Dust mites are the most typical allergen you can find in your home. They are arachnids, little animals from the same family as spiders, invisible to the naked eye and able to reproduce in dust itself.
In our homes, they are mainly found in mattresses, pillows, carpets, bookshelves and, in general, in dusty places. Allergies in one’s house may also depend on the presence of pets, especially cats, or on mushrooms and molds, such as Alternaria, Aspergillus and Cladosporium. These ones may provoke allergies and also make symptoms worse in asthmatic people.
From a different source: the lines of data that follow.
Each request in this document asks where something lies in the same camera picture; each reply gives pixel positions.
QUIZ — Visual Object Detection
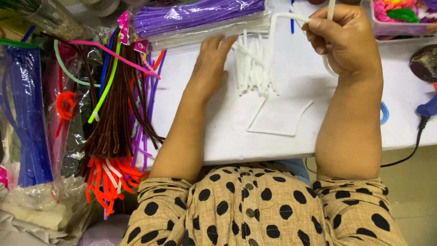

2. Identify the person's right hand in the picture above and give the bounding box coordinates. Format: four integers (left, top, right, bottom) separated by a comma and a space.
302, 4, 384, 80

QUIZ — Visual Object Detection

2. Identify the packet of white pipe cleaners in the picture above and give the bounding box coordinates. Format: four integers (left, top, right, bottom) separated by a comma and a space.
148, 12, 274, 51

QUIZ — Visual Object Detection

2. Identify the packet of blue pipe cleaners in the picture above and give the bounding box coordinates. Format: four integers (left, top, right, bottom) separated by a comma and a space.
0, 45, 54, 188

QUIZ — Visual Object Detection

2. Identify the blue hot glue gun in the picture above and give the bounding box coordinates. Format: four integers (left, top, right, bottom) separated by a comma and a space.
416, 94, 437, 118

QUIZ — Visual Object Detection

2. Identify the dark round stone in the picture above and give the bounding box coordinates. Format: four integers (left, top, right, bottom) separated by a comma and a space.
409, 44, 437, 83

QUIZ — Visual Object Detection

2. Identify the clear glitter packet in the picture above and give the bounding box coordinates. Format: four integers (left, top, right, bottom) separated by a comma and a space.
0, 0, 90, 42

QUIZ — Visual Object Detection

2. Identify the bundle of brown pipe cleaners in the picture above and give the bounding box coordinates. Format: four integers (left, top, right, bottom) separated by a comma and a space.
40, 32, 166, 159

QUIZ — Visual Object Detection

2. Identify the packet of purple pipe cleaners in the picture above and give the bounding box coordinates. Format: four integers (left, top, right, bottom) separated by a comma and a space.
134, 0, 266, 39

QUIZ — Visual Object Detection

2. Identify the mint green pipe cleaner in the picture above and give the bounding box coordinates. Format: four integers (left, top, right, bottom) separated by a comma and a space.
53, 39, 102, 88

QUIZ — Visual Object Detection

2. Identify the pile of short white pipe cleaners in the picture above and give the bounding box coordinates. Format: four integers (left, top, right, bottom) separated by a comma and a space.
234, 29, 280, 97

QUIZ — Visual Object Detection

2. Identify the polka dot beige dress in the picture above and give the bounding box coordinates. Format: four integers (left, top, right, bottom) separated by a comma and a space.
119, 161, 408, 246

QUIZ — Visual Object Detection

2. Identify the packet of red pipe cleaners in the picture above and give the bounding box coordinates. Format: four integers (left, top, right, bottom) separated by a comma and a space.
44, 44, 81, 171

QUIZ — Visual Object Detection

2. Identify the bundle of purple pipe cleaners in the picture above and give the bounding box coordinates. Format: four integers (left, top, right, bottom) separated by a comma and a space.
129, 49, 167, 173

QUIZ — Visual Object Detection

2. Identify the light blue scissors handle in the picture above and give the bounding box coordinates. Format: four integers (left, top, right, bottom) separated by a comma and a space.
380, 101, 390, 126

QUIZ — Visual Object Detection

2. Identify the bundle of orange pipe cleaners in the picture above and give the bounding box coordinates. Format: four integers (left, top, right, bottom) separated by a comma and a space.
85, 155, 150, 217

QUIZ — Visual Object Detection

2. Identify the person's left hand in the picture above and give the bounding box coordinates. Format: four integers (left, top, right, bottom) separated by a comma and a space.
188, 33, 239, 104

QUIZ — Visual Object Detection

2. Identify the clear box of colourful pipe cleaners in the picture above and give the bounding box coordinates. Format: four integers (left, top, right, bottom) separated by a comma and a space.
369, 0, 437, 39

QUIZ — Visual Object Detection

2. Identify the long white pipe cleaner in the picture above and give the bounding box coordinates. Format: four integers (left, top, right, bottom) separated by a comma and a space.
234, 0, 339, 97

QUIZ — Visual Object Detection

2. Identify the lime green pipe cleaner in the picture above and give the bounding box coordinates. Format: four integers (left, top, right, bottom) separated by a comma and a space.
88, 30, 122, 124

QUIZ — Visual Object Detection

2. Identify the black power cable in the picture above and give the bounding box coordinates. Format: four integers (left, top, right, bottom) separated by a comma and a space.
305, 115, 431, 174

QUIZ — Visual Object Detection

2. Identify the bent white pipe cleaner frame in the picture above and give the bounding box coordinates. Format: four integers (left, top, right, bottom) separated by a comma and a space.
246, 96, 314, 137

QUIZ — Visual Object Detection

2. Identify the pink pipe cleaner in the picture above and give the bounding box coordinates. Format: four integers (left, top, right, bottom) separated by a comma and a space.
68, 40, 162, 80
As Professor Giorgio Walter Canonica, Supervisor of Personalized Medicine Center: Asthma and Allergology at Humanitas, told us in an interview: “Even though we don’t know where mushrooms and molds settle in houses, we know that they appear due to excess damp in enclosed spaces. For instance, keeping your windows shut in order to use air conditioning increases risk factors, because the air that circulates is recycled and thus it moves allergens. This is why it is important to keep the filters of AC clean in your home”.

Symptoms of allergies and correct diagnosis

If you are experiencing the typical symptoms of allergies, such as rhinitis (that causes nasal obstruction, running nose and sneezes), you should go to your doctor.
The so-called prick tests may be useful for the diagnosis. They are skin tests that require the injection of tiny quantities of some allergens in the skin. A blood sample will also count IgE immunoglobulins, in order to ascertain the reactions to specific allergens. “In the latest years, clinical practice makes also use of allergy molecular diagnostics. A blood sample will identify 100 to 200 components of the allergen that causes the allergic reaction. This allows us to pinpoint the actual cause of the allergy and enact a dedicated treatment”, Prof. Canonica explains.
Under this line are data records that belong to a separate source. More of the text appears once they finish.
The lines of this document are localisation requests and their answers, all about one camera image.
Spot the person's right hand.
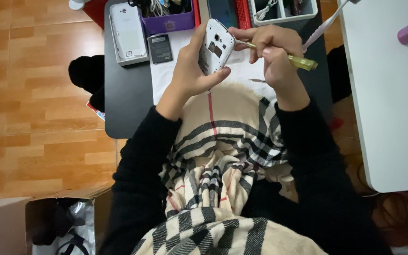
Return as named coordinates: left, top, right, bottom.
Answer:
left=228, top=24, right=311, bottom=104

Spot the person's left hand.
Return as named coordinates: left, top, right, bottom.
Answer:
left=164, top=23, right=232, bottom=104

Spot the yellow handled screwdriver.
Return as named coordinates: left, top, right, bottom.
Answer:
left=235, top=39, right=319, bottom=71

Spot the white phone without back cover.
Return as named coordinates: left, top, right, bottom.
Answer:
left=198, top=18, right=236, bottom=76

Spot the white paper sheet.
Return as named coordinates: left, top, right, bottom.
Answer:
left=150, top=28, right=278, bottom=106

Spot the black phone battery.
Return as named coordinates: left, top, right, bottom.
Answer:
left=147, top=34, right=174, bottom=64

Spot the white organiser tray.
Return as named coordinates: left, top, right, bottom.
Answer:
left=249, top=0, right=319, bottom=26

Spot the white phone box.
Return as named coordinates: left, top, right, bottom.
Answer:
left=109, top=14, right=150, bottom=67

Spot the person's right leg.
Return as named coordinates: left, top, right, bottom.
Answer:
left=326, top=44, right=353, bottom=104

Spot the person's leg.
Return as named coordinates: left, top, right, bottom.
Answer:
left=326, top=44, right=353, bottom=104
left=68, top=55, right=106, bottom=113

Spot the pale pink flexible rod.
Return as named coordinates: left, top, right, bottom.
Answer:
left=302, top=0, right=362, bottom=52

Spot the red plastic basket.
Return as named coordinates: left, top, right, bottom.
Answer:
left=193, top=0, right=253, bottom=31

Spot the dark blue phone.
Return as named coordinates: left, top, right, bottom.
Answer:
left=207, top=0, right=239, bottom=29

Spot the white phone back cover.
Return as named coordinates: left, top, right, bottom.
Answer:
left=110, top=2, right=146, bottom=59

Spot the beige plaid scarf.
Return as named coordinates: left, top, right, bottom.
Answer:
left=131, top=81, right=329, bottom=255

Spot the red and blue packet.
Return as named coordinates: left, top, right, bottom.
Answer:
left=86, top=101, right=106, bottom=122

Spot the person's left leg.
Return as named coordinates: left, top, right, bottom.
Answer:
left=68, top=55, right=106, bottom=113

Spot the red mat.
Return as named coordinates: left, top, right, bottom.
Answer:
left=82, top=0, right=110, bottom=30

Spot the white table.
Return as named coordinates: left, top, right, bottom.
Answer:
left=336, top=0, right=408, bottom=193

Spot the white round object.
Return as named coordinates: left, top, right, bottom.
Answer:
left=68, top=0, right=92, bottom=11

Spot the brown cardboard box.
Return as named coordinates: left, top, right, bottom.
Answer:
left=25, top=187, right=113, bottom=255

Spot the white plastic bag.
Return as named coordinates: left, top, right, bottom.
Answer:
left=31, top=200, right=97, bottom=255

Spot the white carton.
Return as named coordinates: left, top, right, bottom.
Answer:
left=0, top=196, right=33, bottom=255

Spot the purple box of cables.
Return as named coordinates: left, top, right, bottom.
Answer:
left=128, top=0, right=196, bottom=35

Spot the white cable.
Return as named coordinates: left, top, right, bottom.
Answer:
left=254, top=0, right=279, bottom=21
Pay attention to room cleaning

Adopting some measures to try to minimize the presence of dust mites in your home may be of great help. For example:

  • Aerate your rooms by frequently opening the windows.
  • Clean rooms and surface thoroughly. For instance, you may use a vacuum cleaner that collects dust mites, or one with a Hepa (efficiency particulate air filter) filter. These devices gather an excellent percentage of allergens.
  • Dust with a dedicated cloth that does not move dust around, thus avoiding its spreading.
  • Avoid carpets, rugs, heavy curtains and tapestries. They gather much dust and, consequently, mites.
  • If possible, prefer leather sofas to fabric ones.
  • Cover mattresses and pillows with anti-mite pads and covers, and wash your bedclothes weekly at 60 degrees.
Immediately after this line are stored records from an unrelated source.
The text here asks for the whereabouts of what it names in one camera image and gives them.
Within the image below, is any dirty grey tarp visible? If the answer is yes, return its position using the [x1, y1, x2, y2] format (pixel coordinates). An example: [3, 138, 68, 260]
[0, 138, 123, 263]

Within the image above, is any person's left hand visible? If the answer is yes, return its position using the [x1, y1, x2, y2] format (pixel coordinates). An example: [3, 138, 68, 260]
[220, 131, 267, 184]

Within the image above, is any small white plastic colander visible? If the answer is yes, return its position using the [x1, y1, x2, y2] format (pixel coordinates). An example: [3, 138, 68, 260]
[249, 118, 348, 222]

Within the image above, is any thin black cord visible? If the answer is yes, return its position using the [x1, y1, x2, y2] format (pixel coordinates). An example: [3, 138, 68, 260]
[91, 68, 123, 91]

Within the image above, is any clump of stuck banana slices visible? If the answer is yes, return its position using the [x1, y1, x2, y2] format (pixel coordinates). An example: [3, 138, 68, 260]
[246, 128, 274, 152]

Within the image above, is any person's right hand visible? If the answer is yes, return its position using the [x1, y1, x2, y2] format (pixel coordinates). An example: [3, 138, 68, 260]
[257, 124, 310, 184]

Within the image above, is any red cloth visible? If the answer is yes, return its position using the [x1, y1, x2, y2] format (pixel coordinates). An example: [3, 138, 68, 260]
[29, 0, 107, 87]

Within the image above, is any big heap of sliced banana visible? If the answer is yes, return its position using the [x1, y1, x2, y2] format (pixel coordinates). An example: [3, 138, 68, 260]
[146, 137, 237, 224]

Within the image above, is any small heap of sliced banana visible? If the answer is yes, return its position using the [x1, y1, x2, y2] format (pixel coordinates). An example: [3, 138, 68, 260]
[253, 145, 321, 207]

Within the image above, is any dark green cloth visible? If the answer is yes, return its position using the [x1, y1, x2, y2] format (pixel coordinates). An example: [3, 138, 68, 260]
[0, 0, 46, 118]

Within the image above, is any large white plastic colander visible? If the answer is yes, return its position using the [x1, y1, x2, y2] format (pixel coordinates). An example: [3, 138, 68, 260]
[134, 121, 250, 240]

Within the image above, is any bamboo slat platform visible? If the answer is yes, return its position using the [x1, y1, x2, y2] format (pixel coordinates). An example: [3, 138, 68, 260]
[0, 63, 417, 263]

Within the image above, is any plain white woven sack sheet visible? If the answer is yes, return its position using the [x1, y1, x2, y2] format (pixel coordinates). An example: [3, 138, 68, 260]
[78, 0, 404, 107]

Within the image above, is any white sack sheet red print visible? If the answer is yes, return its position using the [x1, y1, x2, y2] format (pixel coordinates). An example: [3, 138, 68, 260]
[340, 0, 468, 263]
The treatment of allergies

Therapies for allergies depend on symptoms and on the clinical records of each patient. We consider this case too a personalized medicine one.
“Rhinitis requires anti-histaminic medications or a combination of inhaled steroids with anti-histaminic, in a nasal spray.
Asthma requires instead dedicated medications (put on the market in February), such as tiotropium, a bronchodilator, and monoclonal antibodies. In particular, the most recent one is mepolizumab. It affects a kind of inflammation that is induced by allergic reactions.
Patients with bronchial asthma caused by dust mites will be able to buy at the end of the year an important medication. A pill-based immunotherapy that patients will have to take orally for at least three years”, Professor Canonica said.